Directions for this task
Go through the data below line by line and count those containing the word "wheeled". Reply with the count only.

Dataset content
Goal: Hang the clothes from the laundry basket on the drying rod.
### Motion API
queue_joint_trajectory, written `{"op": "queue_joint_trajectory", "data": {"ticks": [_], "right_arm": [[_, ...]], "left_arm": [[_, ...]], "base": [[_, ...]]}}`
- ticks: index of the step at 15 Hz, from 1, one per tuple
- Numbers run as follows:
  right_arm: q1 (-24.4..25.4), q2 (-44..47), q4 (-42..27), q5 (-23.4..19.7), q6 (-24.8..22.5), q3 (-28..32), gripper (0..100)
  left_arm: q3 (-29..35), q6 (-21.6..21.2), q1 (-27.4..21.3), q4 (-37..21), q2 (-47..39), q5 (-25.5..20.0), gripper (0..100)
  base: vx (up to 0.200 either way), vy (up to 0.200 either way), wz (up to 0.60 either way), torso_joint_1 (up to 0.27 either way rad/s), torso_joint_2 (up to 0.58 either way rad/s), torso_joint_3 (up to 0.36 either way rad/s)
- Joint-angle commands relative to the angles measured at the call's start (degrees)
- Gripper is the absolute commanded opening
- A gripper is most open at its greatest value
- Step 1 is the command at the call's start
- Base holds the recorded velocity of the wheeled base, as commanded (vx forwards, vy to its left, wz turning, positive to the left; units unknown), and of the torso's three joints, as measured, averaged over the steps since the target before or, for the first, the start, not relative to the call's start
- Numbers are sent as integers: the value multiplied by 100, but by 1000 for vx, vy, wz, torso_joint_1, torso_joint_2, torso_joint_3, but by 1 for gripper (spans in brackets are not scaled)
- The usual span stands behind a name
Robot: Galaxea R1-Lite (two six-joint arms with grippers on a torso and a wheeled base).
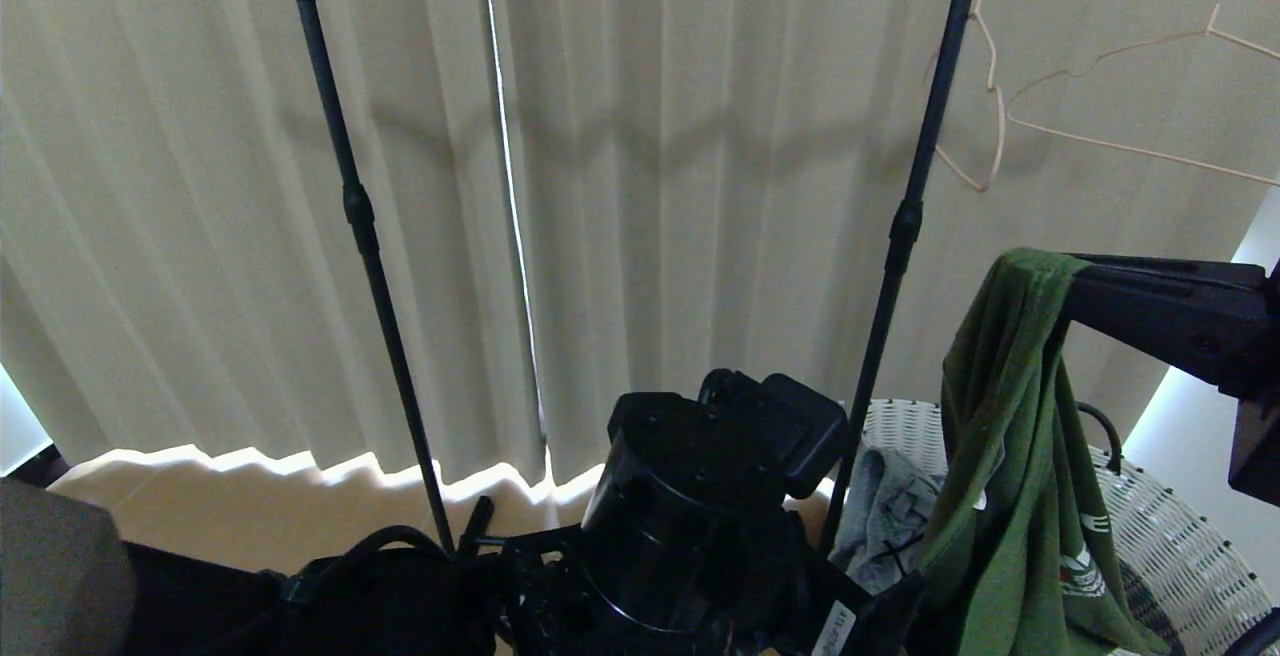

Final answer
2